Good teaching can, ironically enough, lead to students who don't learn as much. I once had a teaching assistant who was quite a skilled teacher. He had passion. He explained well. Students liked him. If I had taken a poll of students to decide who was the best TA, he'd win hands down (not sure why "hands down", but I just wanted to throw that phrase in).
Yet, for two semesters running, his students had the worst exam average. Why, you might ask. (Go ahead, ask!).
The reason was two-fold. First, and possibly most importantly, the students thought they were learning. This meant (second), fewer students dropped in his class than in any of the other teaching assistants. This meant students who weren't really grasping the material, but thought
they followed what was going on struggled mightily in the exams. Those who had a poor TA probably considered dropping out, leaving only the "better" students behind.
The result? Fewer better students with the bad TA had a better average then numerous so-so (on average) students with the good TA. There's also something to be said about a bad TA forcing students to have to learn on their own if they are to pass the course. (You are about to come to a question, if you've been thinking, and ask where I was in this whole story. Are TAs the only ones who matter? Do students drop because of them and not me? I can't be too sure about that).
I bring this point up because I want to warn about the dangers of "good" teaching. This doesn't mean I advocate bad teaching (as if bad teachers somehow try to be deliberately bad). However, passionate teaching may not always yield the overall results you want, although it may yield happier students.
I recall a story told to me by my brother about some East European table tennis player, who had come to the west. As she was training, she was ordered to do drill after drill. She did not enjoy this at all. Once she came to the West, where she had more control over her training, she discovered that she wasn't improving all that much, and that despite being in a preferable environment, she had to reluctantly admit that the strict East European regimen she went through was actually much better for her game.
Now, as dire as it may sound, I'm not advocating strict teaching, nor bad teaching. All I'm saying is that the signs that you are teaching well is eventually measured by how well the students do. This isn't the best measure, but it's the most important one. You can have uninterested students, who, no matter what you do to excite them, simply refuse to learn or work, and be, in the end, a brilliant teacher. That is, brilliant if you were teaching highly motivated students.

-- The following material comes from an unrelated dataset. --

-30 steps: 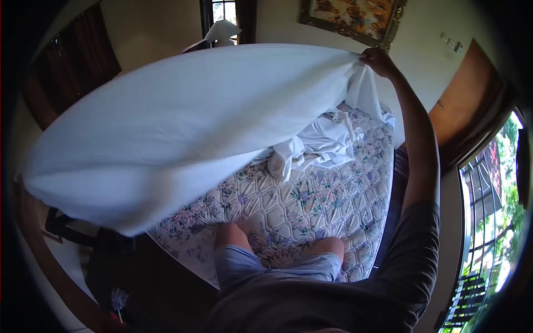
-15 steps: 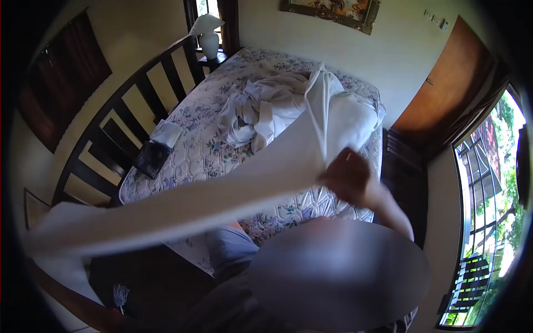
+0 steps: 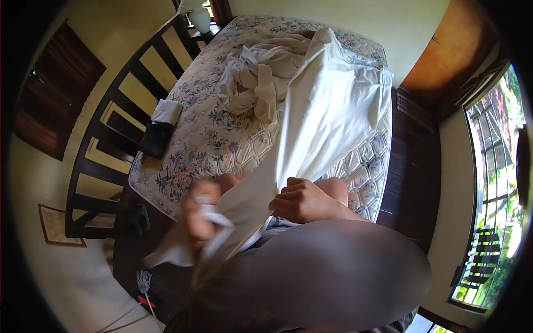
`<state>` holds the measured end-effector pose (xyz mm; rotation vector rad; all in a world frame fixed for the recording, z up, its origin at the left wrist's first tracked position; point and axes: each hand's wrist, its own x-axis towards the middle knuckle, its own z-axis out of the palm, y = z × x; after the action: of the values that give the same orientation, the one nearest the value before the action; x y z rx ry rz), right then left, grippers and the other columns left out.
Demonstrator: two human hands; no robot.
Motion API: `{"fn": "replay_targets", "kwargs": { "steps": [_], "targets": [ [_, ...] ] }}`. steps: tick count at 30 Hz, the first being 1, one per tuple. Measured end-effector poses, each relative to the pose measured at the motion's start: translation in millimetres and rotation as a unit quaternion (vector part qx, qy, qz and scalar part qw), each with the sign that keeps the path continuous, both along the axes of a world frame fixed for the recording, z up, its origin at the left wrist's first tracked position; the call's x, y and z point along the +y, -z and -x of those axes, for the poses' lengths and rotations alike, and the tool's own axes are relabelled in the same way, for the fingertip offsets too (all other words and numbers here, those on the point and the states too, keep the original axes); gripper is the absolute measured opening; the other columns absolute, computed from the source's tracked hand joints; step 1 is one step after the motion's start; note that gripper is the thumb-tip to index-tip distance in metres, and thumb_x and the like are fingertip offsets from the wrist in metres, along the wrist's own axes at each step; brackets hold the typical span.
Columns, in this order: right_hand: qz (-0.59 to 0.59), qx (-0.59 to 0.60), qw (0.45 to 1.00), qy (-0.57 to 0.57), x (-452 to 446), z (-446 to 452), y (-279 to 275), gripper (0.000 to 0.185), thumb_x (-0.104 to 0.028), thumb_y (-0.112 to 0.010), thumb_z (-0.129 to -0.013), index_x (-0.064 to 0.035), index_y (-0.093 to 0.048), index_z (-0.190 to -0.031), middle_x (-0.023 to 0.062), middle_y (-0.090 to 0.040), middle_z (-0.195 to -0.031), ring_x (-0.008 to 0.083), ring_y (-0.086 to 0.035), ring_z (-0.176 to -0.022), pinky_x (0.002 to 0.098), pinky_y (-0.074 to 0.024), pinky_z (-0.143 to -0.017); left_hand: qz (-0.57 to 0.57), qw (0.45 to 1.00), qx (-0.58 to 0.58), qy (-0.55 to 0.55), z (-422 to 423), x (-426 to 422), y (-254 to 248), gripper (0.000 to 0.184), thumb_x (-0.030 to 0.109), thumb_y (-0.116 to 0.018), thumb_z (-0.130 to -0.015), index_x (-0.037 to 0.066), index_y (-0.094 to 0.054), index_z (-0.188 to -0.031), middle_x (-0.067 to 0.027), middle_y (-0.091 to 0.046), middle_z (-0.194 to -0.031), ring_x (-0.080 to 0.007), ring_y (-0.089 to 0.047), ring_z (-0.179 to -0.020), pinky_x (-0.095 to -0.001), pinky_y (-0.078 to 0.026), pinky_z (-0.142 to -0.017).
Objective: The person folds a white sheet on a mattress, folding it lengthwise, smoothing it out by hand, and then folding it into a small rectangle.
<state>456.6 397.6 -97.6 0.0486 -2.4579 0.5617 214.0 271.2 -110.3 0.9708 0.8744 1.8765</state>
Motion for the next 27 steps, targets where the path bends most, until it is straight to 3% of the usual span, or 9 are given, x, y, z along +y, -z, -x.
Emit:
{"fn": "replay_targets", "kwargs": {
  "steps": [2, 3, 6, 10, 16, 21, 23, 25, 27],
  "targets": [
    [-0.002, -0.007, 0.999, 0.042, -1.4, -2.7, 4.1, 0.014, -0.017, -0.069, -0.079, -0.0086, -0.059, -0.083, 0.0009, -0.057, -0.066, 0.0199, -0.058, -0.058, 0.0345, -0.0426, -0.058, 0.040, 0.941, 0.335, 0.035, -34.4, 24.8, -1.4, 0.037, 0.034, -0.076, -0.080, 0.003, -0.058, -0.087, -0.0037, -0.048, -0.071, -0.0153, -0.046, -0.060, -0.0343, -0.039, -0.057],
    [-0.003, -0.011, 0.998, 0.054, -0.4, -5.3, 5.5, 0.014, -0.017, -0.068, -0.078, -0.0083, -0.060, -0.084, 0.0009, -0.057, -0.066, 0.0198, -0.057, -0.058, 0.0343, -0.0423, -0.058, 0.069, 0.858, 0.507, 0.049, -51.5, 29.9, -32.5, 0.037, 0.031, -0.080, -0.076, 0.002, -0.061, -0.090, -0.0062, -0.053, -0.068, -0.0180, -0.050, -0.058, -0.0364, -0.042, -0.059],
    [0.000, -0.009, 0.997, 0.079, 0.1, -14.8, 13.5, 0.018, -0.020, -0.066, -0.076, -0.0063, -0.064, -0.088, 0.0006, -0.056, -0.065, 0.0192, -0.056, -0.056, 0.0336, -0.0406, -0.057, 0.121, 0.846, 0.511, 0.094, -66.3, 33.9, -24.5, 0.037, 0.024, -0.082, -0.073, 0.001, -0.066, -0.097, -0.0129, -0.062, -0.068, -0.0272, -0.061, -0.061, -0.0401, -0.047, -0.066],
    [-0.018, -0.029, 0.994, 0.099, 0.4, -18.4, 10.2, 0.020, -0.019, -0.065, -0.078, -0.0051, -0.066, -0.092, 0.0003, -0.055, -0.065, 0.0187, -0.055, -0.056, 0.0333, -0.0395, -0.056, 0.070, 0.778, 0.621, 0.066, -69.0, 30.3, -37.3, 0.026, 0.011, -0.075, -0.076, 0.000, -0.066, -0.099, -0.0172, -0.066, -0.077, -0.0367, -0.065, -0.073, -0.0451, -0.050, -0.073],
    [-0.006, 0.026, 0.995, 0.094, -0.8, -5.6, 15.3, 0.021, -0.015, -0.060, -0.083, -0.0057, -0.063, -0.102, 0.0017, -0.055, -0.069, 0.0185, -0.057, -0.062, 0.0331, -0.0421, -0.063, 0.131, 0.750, 0.634, 0.132, -55.9, 25.3, -50.7, 0.023, -0.001, -0.062, -0.079, -0.001, -0.065, -0.102, -0.0211, -0.064, -0.083, -0.0404, -0.063, -0.083, -0.0489, -0.048, -0.077],
    [-0.075, 0.055, 0.985, 0.146, 9.4, -0.6, 36.9, 0.022, -0.015, -0.061, -0.087, -0.0080, -0.063, -0.107, 0.0013, -0.059, -0.077, 0.0166, -0.062, -0.072, 0.0329, -0.0459, -0.072, 0.116, 0.781, 0.602, 0.114, -23.0, 6.7, -61.5, 0.012, -0.003, -0.061, -0.079, -0.003, -0.059, -0.090, -0.0214, -0.058, -0.076, -0.0417, -0.060, -0.075, -0.0477, -0.046, -0.070],
    [-0.064, -0.006, 0.982, 0.176, 30.6, -13.4, 52.1, 0.017, -0.011, -0.066, -0.089, -0.0094, -0.070, -0.105, 0.0026, -0.072, -0.094, 0.0130, -0.069, -0.084, 0.0330, -0.0474, -0.078, 0.154, 0.772, 0.605, 0.119, -1.4, -7.4, -71.1, 0.011, 0.000, -0.064, -0.079, -0.002, -0.059, -0.088, -0.0203, -0.058, -0.076, -0.0412, -0.061, -0.077, -0.0478, -0.046, -0.070],
    [-0.115, 0.011, 0.969, 0.217, 59.4, -27.1, 74.4, 0.013, -0.009, -0.068, -0.087, -0.0110, -0.072, -0.099, 0.0027, -0.075, -0.096, 0.0123, -0.071, -0.086, 0.0326, -0.0481, -0.081, 0.175, 0.777, 0.597, 0.100, 16.2, -21.0, -79.5, 0.019, -0.002, -0.060, -0.081, -0.004, -0.064, -0.099, -0.0209, -0.060, -0.077, -0.0405, -0.060, -0.073, -0.0456, -0.046, -0.066],
    [-0.082, -0.007, 0.962, 0.259, 88.7, -43.6, 102.8, 0.012, -0.006, -0.072, -0.085, -0.0124, -0.073, -0.095, 0.0017, -0.076, -0.095, 0.0116, -0.072, -0.087, 0.0330, -0.0491, -0.081, 0.189, 0.791, 0.578, 0.074, 27.8, -33.4, -89.8, 0.027, -0.002, -0.059, -0.082, -0.004, -0.066, -0.107, -0.0209, -0.061, -0.078, -0.0390, -0.061, -0.071, -0.0438, -0.046, -0.063]
  ]
}}
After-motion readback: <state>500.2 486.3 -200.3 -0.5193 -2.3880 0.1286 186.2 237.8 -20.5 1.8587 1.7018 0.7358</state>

My small piece of advice, at least for the entry, is to get students to do. Too often, I see teachers who explain things in such generalities that the students can't do anything with that information. For example, so often, I see a programming teacher talk about vague programming ideas like top-down design. And yet, they present no examples of such design, and then, on an exam, or on a project, expect the students to become experts.
Perhaps the single most important lesson to learn as a teacher is to use examples liberally. I know this can go too far, as examples themselves can be horrendously boring. Yet, no examples does the students a great disfavor. You want students to remain engaged, and to be involved in the problem solving process.
You'll have to forgive me if I assume you are teaching to science students, or in particular, computer science students. There are plenty of people who talk about how to learn or teach students in English or history, but I find few people willing or able to talk about teaching computer science.
In any case, I shall return to this topic in the future, as it interests me a great deal.